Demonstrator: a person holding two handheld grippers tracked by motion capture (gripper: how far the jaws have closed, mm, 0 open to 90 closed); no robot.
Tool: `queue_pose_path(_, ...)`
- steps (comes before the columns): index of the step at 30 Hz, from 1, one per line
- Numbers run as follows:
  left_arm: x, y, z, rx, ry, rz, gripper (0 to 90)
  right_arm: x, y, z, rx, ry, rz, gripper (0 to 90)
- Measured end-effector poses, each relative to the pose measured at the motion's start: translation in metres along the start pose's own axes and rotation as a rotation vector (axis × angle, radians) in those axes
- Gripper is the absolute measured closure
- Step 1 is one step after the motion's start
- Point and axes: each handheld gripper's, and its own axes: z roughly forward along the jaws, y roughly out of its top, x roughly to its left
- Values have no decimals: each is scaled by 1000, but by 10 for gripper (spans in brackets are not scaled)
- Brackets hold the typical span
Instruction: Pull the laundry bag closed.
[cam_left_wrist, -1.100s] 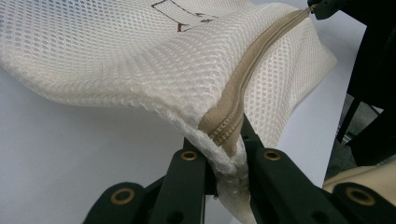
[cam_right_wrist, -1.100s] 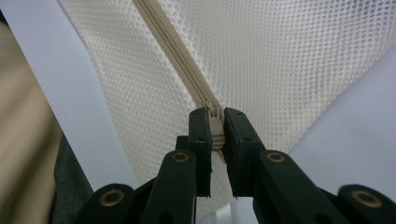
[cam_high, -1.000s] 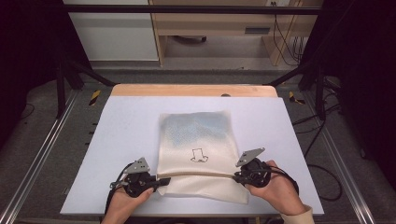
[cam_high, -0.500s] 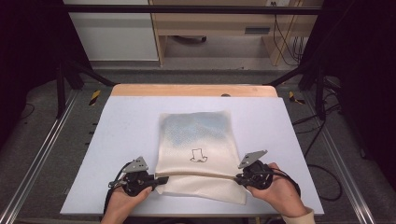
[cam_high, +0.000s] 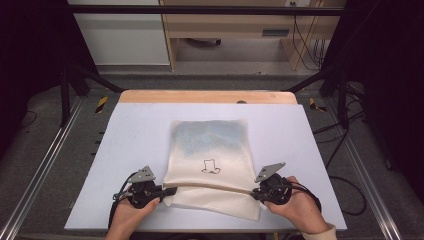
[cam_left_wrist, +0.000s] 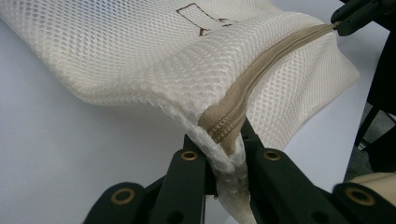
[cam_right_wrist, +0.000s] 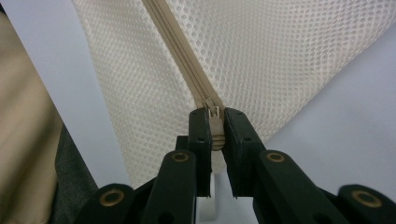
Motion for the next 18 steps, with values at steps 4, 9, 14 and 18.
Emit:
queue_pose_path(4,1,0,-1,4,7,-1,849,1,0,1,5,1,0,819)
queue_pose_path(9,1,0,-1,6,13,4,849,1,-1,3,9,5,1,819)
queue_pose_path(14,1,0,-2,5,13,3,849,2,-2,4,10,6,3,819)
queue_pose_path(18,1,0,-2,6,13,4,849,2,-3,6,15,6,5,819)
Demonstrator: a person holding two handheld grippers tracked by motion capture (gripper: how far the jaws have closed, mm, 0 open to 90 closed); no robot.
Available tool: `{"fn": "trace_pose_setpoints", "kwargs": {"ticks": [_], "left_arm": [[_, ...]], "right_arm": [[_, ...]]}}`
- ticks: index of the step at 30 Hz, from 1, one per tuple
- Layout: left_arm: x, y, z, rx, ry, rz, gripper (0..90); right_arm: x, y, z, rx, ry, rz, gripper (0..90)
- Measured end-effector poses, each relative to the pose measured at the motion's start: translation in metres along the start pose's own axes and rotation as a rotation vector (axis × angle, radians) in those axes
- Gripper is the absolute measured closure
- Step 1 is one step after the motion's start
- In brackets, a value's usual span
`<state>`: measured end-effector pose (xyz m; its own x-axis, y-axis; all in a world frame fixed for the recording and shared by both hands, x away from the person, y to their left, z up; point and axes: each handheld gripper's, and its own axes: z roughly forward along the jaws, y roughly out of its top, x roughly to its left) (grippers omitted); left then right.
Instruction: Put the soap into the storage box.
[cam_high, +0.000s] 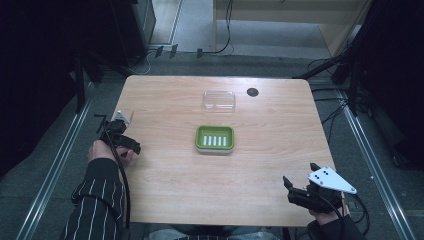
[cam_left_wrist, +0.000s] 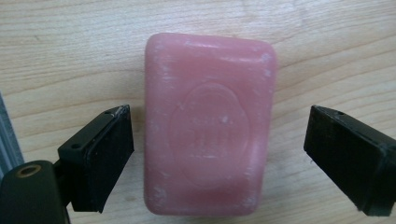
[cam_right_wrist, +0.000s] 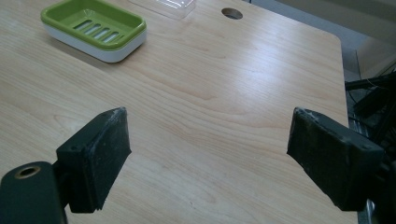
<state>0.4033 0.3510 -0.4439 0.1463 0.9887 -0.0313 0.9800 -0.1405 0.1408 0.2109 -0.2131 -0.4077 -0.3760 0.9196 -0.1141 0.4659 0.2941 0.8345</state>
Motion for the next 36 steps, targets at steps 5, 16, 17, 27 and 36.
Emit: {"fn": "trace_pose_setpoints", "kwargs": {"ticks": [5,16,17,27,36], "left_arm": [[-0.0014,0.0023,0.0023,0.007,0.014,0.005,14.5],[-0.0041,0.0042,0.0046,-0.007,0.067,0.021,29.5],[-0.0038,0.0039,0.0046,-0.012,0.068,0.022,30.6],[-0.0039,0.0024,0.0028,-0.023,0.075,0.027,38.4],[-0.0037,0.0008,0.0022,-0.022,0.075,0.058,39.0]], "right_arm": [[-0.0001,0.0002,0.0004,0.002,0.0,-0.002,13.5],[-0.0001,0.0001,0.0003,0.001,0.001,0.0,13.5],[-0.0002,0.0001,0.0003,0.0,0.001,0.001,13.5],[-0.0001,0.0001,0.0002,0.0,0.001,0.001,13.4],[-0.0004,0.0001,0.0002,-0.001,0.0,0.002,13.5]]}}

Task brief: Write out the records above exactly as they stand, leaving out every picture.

Exercise output:
Demonstrator: a person holding two handheld grippers tracked by motion capture (gripper: how far the jaws have closed, mm, 0 open to 90 closed); no robot.
Tool: `queue_pose_path(_, ...)`
- steps (comes before the columns): index of the step at 30 Hz, from 1, one per line
- Numbers run as follows:
  left_arm: x, y, z, rx, ry, rz, gripper (0 to 90)
  right_arm: x, y, z, rx, ry, rz, gripper (0 to 90)
- Measured end-effector poses, each relative to the pose measured at the motion's start: translation in metres along the start pose's own axes and rotation as a rotation vector (axis × angle, radians) in those axes
- Gripper is the absolute measured closure
- Step 1 is one step after the motion's start
- Point and axes: each handheld gripper's, and its own axes: z roughly forward along the jaws, y roughly out of its top, x roughly to its left
- Values have no decimals: each is scaled by 1000, but by 10 for gripper (spans in brackets are not scaled)
- Brackets hold the typical span
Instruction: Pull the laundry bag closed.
[cam_left_wrist, -1.100s] 
[cam_right_wrist, -1.100s] 
[cam_high, -1.000s] 
[cam_high, -0.500s] 
[cam_high, +0.000s] 
[cam_left_wrist, +0.000s] 
[cam_right_wrist, +0.000s] 
Motion for the next 18 steps, with values at steps 4, 9, 14 and 18.
Emit:
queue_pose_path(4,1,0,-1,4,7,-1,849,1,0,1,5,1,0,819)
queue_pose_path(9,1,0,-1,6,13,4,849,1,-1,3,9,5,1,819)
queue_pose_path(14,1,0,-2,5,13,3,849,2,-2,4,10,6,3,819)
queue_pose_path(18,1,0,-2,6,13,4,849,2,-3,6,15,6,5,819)
Demonstrator: a person holding two handheld grippers tracked by motion capture (gripper: how far the jaws have closed, mm, 0 open to 90 closed); no robot.
Available tool: `{"fn": "trace_pose_setpoints", "kwargs": {"ticks": [_], "left_arm": [[_, ...]], "right_arm": [[_, ...]]}}`
- ticks: index of the step at 30 Hz, from 1, one per tuple
- Layout: left_arm: x, y, z, rx, ry, rz, gripper (0..90); right_arm: x, y, z, rx, ry, rz, gripper (0..90)
- Measured end-effector poses, each relative to the pose measured at the motion's start: translation in metres along the start pose's own axes and rotation as a rotation vector (axis × angle, radians) in those axes
- Gripper is the absolute measured closure
- Step 1 is one step after the motion's start
- In brackets, a value's usual span
`<state>`: measured end-effector pose (xyz m; its own x-axis, y-axis; all in a world frame fixed for the recording and shared by both hands, x away from the person, y to their left, z up; point and axes: each handheld gripper's, and its own axes: z roughly forward along the jaws, y roughly out of its top, x roughly to its left) (grippers omitted); left then right.
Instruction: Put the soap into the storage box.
[cam_high, +0.000s] 
[cam_left_wrist, +0.000s] 
[cam_right_wrist, +0.000s] 
<state>0.4033 0.3510 -0.4439 0.1463 0.9887 -0.0313 0.9800 -0.1405 0.1408 0.2109 -0.2131 -0.4077 -0.3760 0.9196 -0.1141 0.4659 0.2941 0.8345</state>
Motion for the next 36 steps, targets at steps 5, 16, 17, 27 and 36.
Emit: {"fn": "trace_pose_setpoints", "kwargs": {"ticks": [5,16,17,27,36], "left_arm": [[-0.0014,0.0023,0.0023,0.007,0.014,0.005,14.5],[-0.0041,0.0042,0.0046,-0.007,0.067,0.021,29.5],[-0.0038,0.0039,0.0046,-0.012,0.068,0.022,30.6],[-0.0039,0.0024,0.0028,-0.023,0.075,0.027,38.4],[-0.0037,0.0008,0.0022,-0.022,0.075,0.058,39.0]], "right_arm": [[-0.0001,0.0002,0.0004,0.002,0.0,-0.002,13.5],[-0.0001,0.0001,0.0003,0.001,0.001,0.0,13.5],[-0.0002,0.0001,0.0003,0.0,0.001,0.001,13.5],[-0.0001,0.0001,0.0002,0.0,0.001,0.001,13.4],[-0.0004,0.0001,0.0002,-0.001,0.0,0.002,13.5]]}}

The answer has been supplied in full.